[WHAT IS BEING ASKED]: Which lines come from the start of the records through the line that holds "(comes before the"? Write them out word for word.

*** Opening of AVAILABLE RECORDS ***

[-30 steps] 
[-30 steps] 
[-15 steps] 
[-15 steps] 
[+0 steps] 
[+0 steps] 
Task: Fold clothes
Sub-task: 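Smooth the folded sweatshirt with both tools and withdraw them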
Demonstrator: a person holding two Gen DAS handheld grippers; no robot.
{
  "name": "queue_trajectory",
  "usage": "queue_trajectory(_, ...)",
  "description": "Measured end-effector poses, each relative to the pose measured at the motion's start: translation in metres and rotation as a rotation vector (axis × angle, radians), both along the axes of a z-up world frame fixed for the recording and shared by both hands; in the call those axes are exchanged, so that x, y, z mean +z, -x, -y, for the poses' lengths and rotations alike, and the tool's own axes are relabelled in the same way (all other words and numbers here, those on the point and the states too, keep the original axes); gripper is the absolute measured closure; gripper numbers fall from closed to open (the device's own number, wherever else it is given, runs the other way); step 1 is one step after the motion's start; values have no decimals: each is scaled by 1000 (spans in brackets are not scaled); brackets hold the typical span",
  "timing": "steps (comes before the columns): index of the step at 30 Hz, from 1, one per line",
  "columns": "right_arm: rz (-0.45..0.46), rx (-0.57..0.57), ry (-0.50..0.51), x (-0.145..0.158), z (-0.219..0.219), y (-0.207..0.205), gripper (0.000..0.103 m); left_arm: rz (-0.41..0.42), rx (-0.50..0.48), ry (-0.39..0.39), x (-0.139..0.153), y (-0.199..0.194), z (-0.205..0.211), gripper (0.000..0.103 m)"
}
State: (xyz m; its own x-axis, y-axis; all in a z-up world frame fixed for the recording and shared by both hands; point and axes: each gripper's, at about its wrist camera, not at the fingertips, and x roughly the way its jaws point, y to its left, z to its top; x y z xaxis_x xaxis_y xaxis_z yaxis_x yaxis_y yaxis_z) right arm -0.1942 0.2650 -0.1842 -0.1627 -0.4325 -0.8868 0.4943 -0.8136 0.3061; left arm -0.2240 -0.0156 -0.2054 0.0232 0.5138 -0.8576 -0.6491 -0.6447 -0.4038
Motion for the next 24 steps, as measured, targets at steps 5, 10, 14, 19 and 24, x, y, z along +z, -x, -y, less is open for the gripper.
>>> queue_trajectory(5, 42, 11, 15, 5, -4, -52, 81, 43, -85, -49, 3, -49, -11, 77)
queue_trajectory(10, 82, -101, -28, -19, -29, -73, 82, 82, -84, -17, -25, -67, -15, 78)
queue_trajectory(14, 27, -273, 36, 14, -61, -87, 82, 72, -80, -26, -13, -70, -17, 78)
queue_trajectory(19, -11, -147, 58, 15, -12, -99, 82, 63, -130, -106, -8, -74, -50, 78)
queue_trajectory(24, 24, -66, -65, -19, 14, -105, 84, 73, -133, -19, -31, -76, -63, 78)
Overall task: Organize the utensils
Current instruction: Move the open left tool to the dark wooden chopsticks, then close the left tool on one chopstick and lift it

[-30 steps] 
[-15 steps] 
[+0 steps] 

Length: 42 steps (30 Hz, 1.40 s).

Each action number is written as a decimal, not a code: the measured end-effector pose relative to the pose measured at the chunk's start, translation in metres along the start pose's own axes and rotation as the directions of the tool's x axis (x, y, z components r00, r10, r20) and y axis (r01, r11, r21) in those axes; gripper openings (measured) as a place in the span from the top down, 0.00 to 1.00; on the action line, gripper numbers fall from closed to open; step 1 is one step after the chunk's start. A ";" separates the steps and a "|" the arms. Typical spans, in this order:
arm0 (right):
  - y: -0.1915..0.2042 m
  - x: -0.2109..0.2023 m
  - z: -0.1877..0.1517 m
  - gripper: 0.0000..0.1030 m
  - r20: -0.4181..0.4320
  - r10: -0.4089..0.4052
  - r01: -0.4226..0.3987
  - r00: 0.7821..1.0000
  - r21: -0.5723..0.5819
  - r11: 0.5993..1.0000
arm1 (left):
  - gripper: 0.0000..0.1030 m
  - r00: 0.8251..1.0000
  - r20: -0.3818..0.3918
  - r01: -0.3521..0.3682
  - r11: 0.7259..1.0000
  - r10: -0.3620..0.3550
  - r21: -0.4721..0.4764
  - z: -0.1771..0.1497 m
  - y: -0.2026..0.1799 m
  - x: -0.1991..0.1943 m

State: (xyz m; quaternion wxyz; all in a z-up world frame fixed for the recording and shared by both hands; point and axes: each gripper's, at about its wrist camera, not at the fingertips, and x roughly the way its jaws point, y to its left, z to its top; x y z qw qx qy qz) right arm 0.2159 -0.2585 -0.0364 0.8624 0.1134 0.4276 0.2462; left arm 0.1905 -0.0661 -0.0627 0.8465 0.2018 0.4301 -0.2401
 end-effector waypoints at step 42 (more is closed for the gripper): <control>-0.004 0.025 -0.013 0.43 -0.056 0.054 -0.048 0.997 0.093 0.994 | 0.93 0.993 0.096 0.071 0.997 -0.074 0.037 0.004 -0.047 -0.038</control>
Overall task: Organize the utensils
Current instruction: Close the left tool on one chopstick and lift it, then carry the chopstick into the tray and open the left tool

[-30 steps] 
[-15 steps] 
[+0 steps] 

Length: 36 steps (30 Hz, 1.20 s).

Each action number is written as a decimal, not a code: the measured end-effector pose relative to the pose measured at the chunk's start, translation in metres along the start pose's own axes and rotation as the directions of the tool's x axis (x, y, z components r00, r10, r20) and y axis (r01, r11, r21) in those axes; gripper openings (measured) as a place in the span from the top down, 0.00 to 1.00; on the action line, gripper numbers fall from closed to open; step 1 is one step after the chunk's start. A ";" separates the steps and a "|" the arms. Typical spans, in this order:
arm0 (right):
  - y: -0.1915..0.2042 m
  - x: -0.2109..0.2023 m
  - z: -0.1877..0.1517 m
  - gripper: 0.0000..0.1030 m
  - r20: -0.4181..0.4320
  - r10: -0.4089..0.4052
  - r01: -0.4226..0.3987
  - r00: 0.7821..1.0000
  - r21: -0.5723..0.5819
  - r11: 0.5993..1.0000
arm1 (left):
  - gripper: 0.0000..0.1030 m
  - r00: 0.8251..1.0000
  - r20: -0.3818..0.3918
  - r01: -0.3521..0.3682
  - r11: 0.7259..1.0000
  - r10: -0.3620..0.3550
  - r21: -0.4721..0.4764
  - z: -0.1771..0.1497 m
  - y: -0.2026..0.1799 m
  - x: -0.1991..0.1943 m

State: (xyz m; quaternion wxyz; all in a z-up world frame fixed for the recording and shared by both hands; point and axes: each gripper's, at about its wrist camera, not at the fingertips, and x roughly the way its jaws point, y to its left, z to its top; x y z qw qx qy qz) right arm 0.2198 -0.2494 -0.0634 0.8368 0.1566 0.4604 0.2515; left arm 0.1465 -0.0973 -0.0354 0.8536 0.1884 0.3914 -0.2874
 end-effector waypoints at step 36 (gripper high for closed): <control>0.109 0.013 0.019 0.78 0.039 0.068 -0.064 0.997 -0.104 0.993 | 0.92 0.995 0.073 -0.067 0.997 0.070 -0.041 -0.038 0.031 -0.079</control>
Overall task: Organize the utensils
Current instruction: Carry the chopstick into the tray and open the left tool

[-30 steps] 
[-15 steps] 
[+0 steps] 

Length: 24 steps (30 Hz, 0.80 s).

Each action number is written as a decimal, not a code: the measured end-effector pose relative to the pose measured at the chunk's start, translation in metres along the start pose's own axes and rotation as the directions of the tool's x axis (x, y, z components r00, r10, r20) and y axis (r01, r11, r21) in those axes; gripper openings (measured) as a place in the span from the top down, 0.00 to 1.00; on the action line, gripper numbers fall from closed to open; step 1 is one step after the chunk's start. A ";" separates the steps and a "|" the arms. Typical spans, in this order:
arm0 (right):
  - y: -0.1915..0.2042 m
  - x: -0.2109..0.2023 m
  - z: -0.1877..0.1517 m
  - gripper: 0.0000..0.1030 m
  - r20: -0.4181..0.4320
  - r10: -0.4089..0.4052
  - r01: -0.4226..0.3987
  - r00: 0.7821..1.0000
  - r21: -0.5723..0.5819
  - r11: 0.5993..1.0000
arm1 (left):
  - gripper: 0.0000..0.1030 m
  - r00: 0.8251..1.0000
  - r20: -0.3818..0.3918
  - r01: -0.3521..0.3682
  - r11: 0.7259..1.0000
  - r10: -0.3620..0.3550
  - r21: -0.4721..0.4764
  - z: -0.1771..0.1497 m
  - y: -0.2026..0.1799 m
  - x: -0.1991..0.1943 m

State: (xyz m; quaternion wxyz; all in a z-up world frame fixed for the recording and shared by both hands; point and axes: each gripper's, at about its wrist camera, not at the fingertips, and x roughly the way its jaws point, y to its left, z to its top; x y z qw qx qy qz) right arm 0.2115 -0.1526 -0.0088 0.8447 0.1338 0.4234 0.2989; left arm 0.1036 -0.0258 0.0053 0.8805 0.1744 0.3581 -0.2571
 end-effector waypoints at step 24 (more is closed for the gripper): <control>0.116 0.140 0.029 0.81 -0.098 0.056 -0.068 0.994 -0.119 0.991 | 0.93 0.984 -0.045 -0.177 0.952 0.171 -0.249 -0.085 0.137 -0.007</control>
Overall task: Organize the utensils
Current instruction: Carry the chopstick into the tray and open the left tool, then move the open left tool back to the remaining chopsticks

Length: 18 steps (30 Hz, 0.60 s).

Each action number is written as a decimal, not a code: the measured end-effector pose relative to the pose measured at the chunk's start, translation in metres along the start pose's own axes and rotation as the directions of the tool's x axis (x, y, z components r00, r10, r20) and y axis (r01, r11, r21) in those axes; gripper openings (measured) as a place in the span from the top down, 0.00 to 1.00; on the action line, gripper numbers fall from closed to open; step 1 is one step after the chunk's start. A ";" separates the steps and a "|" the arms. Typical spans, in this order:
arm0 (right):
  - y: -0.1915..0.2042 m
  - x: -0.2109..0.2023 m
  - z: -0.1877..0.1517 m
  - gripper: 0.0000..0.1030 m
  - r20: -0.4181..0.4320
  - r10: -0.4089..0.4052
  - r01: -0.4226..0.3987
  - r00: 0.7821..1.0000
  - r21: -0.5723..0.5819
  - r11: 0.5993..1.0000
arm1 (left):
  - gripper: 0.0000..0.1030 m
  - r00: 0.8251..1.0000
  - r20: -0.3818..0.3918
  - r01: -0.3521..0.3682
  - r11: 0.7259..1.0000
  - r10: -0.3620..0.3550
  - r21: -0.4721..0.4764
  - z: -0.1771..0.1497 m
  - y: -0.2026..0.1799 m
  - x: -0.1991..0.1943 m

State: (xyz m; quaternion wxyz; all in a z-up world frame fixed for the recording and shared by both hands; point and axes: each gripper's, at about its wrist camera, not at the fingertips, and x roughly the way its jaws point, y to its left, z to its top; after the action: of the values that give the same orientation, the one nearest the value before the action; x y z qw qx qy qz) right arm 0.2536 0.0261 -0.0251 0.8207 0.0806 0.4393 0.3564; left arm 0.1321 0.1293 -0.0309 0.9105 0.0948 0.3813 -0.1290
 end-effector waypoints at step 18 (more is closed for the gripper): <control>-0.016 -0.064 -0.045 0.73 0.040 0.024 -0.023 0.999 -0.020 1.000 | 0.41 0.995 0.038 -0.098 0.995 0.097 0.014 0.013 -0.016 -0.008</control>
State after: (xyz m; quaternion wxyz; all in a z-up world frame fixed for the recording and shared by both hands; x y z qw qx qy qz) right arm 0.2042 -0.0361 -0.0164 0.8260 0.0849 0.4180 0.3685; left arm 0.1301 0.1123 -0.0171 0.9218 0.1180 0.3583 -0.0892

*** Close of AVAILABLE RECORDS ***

[RESULT]:
[-30 steps] 
[-30 steps] 
[-15 steps] 
[-15 steps] 
[+0 steps] 
[+0 steps] 
Task: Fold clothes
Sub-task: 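Smooth the folded sweatshirt with both tools and withdraw them
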Demonstrator: a person holding two Gen DAS handheld grippers; no robot.
{
  "name": "queue_trajectory",
  "usage": "queue_trajectory(_, ...)",
  "description": "Measured end-effector poses, each relative to the pose measured at the motion's start: translation in metres and rotation as a rotation vector (axis × angle, radians), both along the axes of a z-up world frame fixed for the recording and shared by both hands; in the call those axes are exchanged, so that x, y, z mean +z, -x, -y, for the poses' lengths and rotations alike, and the tool's own axes are relabelled in the same way (all other words and numbers here, those on the point and the states too, keep the original axes); gripper is the absolute measured closure; gripper numbers fall from closed to open (the device's own number, wherever else it is given, runs the other way); step 1 is one step after the motion's start; values have no decimals: each is scaled by 1000 (spans in brackets are not scaled); brackets hold the typical span",
  "timing": "steps (comes before the columns): index of the step at 30 Hz, from 1, one per line",

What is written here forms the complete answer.